START Available records
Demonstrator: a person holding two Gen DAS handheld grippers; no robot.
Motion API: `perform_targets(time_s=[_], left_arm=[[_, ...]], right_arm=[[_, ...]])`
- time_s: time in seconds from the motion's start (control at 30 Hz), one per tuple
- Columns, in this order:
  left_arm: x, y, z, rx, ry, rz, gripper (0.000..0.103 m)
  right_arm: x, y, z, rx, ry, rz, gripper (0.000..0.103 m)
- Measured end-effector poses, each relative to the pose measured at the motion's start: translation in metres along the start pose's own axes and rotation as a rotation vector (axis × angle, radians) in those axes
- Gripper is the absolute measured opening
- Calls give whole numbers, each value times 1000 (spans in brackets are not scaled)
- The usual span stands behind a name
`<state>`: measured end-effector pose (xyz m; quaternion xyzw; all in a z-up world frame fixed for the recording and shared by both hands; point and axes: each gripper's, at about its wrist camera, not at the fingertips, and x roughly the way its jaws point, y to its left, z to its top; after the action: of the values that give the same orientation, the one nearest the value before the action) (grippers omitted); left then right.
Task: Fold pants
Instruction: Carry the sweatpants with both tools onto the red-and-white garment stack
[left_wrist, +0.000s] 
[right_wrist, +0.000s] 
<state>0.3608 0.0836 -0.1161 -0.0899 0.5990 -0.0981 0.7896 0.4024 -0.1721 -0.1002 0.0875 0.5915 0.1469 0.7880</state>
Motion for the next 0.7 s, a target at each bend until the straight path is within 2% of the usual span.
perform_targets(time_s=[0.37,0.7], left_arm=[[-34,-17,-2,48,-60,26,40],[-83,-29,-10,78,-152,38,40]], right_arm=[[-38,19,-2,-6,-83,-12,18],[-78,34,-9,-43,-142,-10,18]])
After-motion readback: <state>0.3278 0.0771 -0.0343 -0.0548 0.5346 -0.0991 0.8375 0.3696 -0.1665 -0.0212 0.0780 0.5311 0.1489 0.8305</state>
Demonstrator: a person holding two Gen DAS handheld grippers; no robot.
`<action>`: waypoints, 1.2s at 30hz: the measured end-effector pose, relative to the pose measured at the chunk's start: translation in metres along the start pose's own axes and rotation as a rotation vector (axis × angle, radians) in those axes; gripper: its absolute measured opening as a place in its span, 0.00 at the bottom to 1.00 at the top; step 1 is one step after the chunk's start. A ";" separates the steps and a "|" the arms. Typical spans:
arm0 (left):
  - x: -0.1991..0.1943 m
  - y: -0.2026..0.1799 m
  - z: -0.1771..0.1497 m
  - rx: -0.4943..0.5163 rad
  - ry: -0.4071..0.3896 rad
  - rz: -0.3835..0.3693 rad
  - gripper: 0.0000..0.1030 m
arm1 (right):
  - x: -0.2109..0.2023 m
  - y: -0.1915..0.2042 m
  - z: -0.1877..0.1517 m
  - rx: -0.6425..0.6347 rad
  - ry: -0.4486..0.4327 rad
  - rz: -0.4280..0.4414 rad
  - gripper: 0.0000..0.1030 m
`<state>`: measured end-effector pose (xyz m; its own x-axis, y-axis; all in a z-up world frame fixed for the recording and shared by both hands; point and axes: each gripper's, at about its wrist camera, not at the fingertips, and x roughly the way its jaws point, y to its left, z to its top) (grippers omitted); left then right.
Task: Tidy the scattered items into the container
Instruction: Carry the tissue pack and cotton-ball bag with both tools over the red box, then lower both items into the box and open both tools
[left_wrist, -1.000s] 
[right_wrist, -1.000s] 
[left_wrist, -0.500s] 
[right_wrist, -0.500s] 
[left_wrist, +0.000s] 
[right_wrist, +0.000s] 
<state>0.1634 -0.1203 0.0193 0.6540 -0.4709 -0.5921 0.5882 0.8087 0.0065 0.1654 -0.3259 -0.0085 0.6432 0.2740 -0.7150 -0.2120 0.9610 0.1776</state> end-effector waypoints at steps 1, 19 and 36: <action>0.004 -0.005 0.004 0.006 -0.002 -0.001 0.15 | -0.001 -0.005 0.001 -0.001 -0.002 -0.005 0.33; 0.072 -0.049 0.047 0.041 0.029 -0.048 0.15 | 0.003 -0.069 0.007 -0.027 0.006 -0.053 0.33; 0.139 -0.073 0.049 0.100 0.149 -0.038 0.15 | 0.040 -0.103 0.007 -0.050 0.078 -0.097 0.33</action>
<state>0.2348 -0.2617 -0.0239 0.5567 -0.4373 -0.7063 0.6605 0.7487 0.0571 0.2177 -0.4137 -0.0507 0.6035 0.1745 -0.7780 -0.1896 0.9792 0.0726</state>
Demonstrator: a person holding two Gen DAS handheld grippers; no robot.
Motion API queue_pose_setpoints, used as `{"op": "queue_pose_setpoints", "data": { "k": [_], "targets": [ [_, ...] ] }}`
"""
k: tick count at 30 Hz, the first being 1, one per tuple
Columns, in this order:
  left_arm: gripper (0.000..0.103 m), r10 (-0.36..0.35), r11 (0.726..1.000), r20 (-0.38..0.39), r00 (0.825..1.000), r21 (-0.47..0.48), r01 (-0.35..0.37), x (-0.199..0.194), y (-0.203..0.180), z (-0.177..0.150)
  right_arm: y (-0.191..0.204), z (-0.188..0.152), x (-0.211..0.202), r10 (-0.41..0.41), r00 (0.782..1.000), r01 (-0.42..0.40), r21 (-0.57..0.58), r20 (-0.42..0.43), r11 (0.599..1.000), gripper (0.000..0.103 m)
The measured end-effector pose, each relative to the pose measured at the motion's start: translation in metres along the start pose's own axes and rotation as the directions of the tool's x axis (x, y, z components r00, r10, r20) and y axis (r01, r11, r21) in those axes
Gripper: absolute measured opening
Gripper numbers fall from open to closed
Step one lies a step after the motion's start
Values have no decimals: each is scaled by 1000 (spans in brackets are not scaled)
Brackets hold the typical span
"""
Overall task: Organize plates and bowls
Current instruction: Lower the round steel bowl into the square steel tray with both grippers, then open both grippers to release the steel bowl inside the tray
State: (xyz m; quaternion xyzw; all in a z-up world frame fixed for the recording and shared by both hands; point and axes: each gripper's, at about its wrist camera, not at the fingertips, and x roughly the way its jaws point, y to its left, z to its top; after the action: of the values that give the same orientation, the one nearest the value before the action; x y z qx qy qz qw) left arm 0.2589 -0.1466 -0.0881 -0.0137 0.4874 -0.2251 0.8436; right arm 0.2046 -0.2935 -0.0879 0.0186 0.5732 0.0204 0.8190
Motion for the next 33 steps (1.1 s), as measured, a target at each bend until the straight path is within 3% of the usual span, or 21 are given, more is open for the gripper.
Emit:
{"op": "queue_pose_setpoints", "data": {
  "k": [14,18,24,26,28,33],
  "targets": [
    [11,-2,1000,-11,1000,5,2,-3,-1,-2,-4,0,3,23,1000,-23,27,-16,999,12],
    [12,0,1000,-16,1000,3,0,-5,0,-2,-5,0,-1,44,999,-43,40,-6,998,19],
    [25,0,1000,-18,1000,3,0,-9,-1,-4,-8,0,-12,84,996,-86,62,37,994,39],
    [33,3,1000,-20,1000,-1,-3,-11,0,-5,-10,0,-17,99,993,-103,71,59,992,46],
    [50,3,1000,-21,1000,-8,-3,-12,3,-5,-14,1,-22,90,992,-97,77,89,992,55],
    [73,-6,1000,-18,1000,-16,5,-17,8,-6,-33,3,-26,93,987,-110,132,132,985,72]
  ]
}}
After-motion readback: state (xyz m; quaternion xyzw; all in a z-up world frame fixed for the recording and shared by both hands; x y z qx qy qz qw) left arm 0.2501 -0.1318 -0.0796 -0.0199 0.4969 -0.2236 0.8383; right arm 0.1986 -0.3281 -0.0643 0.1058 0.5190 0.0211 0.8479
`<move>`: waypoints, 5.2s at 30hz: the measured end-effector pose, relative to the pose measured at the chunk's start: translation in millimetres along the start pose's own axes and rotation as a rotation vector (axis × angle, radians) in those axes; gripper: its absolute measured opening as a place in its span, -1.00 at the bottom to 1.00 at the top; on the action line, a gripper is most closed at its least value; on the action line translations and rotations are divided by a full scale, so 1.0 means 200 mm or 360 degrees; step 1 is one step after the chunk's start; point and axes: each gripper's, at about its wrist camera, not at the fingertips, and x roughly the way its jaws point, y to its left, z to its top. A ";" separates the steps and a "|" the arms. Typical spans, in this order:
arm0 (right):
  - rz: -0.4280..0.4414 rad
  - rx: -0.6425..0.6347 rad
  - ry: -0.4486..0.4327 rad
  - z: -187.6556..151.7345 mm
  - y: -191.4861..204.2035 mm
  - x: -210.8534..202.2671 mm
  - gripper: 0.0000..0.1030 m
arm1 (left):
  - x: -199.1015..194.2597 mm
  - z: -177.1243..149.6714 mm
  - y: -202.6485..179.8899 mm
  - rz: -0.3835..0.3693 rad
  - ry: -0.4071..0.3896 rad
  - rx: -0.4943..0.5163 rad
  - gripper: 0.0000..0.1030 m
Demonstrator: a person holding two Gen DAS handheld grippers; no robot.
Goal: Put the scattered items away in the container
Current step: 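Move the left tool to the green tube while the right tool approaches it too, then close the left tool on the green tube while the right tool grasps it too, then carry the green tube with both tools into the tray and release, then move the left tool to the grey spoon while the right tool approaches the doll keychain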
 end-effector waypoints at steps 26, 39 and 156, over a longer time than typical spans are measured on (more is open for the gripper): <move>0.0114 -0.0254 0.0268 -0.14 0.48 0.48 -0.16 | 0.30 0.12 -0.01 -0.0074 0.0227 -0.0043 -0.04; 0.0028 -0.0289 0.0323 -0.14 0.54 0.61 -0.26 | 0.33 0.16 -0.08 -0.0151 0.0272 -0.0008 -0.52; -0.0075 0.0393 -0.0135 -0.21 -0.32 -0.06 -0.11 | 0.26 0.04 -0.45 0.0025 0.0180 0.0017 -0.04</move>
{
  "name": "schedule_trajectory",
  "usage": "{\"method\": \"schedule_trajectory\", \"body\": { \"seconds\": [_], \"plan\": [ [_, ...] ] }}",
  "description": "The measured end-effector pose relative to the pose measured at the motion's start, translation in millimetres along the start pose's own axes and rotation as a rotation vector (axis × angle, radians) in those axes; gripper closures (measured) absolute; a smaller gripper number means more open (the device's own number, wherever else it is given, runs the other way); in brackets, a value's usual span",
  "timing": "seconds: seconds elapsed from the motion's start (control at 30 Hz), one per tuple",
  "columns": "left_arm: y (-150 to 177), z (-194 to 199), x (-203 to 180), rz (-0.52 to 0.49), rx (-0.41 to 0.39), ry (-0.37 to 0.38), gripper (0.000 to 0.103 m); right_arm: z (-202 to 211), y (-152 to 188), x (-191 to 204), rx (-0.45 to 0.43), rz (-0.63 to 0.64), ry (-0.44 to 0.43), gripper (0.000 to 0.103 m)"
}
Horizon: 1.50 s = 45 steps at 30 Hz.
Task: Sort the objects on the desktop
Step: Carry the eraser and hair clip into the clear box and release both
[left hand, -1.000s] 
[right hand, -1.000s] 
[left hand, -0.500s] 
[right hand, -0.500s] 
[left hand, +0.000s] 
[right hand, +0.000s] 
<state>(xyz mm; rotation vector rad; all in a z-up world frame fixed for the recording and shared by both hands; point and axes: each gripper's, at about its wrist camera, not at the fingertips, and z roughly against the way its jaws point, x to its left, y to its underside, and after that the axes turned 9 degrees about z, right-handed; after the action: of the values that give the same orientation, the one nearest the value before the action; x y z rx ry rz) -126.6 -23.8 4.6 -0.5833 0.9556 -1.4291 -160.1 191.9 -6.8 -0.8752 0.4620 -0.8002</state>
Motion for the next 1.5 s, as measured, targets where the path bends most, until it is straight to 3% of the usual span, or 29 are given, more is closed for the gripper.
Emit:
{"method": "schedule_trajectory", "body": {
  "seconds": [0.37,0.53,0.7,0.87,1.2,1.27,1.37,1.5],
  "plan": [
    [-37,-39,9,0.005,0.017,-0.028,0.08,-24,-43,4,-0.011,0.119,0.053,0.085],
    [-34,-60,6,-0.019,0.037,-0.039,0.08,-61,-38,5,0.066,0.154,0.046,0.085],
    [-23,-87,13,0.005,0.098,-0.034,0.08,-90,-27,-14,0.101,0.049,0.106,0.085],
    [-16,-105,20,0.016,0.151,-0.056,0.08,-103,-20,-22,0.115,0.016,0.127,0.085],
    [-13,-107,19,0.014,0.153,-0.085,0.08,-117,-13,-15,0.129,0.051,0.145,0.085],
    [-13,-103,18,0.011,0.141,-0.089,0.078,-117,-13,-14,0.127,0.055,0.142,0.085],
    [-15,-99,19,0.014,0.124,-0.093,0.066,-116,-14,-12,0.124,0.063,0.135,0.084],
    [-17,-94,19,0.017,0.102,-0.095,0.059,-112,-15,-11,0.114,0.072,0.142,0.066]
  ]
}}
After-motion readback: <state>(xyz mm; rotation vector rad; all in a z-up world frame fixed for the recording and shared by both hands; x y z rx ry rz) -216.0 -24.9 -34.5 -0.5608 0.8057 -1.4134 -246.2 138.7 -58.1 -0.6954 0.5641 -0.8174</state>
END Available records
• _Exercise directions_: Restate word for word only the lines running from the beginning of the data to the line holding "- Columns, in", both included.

• _Answer for the task_:
Demonstrator: a person holding two Gen DAS handheld grippers; no robot.
Motion API: `perform_targets(time_s=[_], left_arm=[[_, ...]], right_arm=[[_, ...]])`
- time_s: time in seconds from the motion's start (control at 30 Hz), one per tuple
- Columns, in this order:

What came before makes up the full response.